Jesse Schedeen gave Arrows episode an 8.7 out of 10, noting that the Flash episode was "saddled with the setup" while "Arrow gets to have fun with the payoff." He felt the pace and storyline issues in "Legends of Tomorrow," the Flash episode, were resolved satisfactorily. The inclusion of flashbacks and time travel gave it "a larger scope and an added sense of drama". As well, the Ollie subplot allowed Stephen Amell "to show a much different and more vulnerable side to his character". Alisdair Wilkins awarded the episode a B+ noting "how much better the show's entire dynamic is this season compared with last year". He added that "Legends Of Yesterday" shows Oliver's conflict between keeping his friends safe and recognizing he cannot be victorious without them.

Dave Trumbore felt the Arrow episode tied up the introduction of Hawkgirl and Hawkman and their nemesis Vandal Savage, and effectively set up the launch of The CW's mid-season, spin-off Legends of Tomorrow. He gave it 4 stars out of 5. He added that the crossover specials "do a fantastic job of pulling back the camera to reveal the wider world that their heroes and villains share". Jonathon Dornbush was impressed with Carlos Valdes' performance, saying: "While Oliver naturally takes center stage — and Stephen Amell steps up to the task, arguably giving his best performance on the show yet — the secret MVP of the hour is Carlos Valdes' Cisco, who also happens to steal The Flashs half of the crossover."

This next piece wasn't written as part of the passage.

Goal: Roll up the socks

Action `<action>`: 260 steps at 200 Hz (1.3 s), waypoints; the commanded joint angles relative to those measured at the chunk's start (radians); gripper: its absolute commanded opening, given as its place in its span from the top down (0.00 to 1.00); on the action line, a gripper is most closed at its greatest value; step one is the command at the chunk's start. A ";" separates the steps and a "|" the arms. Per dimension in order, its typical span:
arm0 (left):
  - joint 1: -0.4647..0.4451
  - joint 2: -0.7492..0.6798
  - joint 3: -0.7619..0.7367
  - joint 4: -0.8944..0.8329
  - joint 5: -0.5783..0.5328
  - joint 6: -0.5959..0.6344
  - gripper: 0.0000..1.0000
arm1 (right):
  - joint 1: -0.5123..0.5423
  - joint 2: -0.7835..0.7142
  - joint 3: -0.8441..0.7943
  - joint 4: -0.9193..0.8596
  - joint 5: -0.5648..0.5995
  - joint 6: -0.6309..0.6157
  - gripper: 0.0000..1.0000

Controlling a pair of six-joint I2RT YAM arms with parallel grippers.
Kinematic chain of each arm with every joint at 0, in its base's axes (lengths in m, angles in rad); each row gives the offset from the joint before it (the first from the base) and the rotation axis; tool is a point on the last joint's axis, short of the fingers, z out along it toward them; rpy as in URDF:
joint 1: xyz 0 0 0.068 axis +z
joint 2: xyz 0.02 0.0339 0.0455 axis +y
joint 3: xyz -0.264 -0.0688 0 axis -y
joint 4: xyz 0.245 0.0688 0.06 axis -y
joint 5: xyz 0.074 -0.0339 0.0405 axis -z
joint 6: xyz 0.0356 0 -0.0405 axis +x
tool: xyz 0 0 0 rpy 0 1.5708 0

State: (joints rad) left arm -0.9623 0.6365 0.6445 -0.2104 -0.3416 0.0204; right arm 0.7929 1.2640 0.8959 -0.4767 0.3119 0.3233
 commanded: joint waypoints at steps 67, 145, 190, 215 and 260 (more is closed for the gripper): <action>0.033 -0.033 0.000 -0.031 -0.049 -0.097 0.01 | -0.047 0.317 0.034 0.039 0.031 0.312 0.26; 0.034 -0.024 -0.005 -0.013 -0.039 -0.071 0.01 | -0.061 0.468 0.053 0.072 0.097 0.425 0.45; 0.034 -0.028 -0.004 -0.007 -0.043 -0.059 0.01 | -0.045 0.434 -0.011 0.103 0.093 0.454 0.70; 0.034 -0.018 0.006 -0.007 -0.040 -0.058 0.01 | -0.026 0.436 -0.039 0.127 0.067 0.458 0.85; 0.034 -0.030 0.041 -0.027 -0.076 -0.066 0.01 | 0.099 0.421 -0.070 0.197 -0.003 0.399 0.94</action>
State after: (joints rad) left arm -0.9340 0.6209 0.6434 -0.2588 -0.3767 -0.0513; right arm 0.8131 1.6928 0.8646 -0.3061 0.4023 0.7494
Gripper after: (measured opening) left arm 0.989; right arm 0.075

Mark Rozeman of Paste gave the Arrow episode an 8.8 out of 10, saying, the episode: "has the freedom to play around with its toys a bit more" compared to the "unavoidable amount of world building and backstory [that] ended up massively bogging down the crossover's first installment." He felt the crossover was fun and a "rollicking good time". Kain praised the shows' creative team for "making the special feel like a legitimate event, as opposed to just a half-assed stab at ratings gold". Mike Cecchini was pleased that the episode was not "another hour of fan service with little substance," and felt "Legends of Yesterday" was a "really good" Arrow/Oliver Queen episode. He praised Amell's performance and highlighted that: "The two teams really gelled nicely, and just as Barry and Ollie felt like real friends during the episode's dramatic moments, Flash and Green Arrow felt like natural teammates during the superheroic moments." He gave the episode 3.5 stars out of 5.

===Accolades===
Collider named the second annual The Flash and Arrow crossover one of the 10 biggest superhero moments of 2015, saying "the two-night crossover event was a great success, reaffirming the fun of the universe they've built and stoking the desire to see it continue to grow". Zap2it also named both "Legends of Today" and "Legends of Yesterday" as one of the best television episodes of 2015.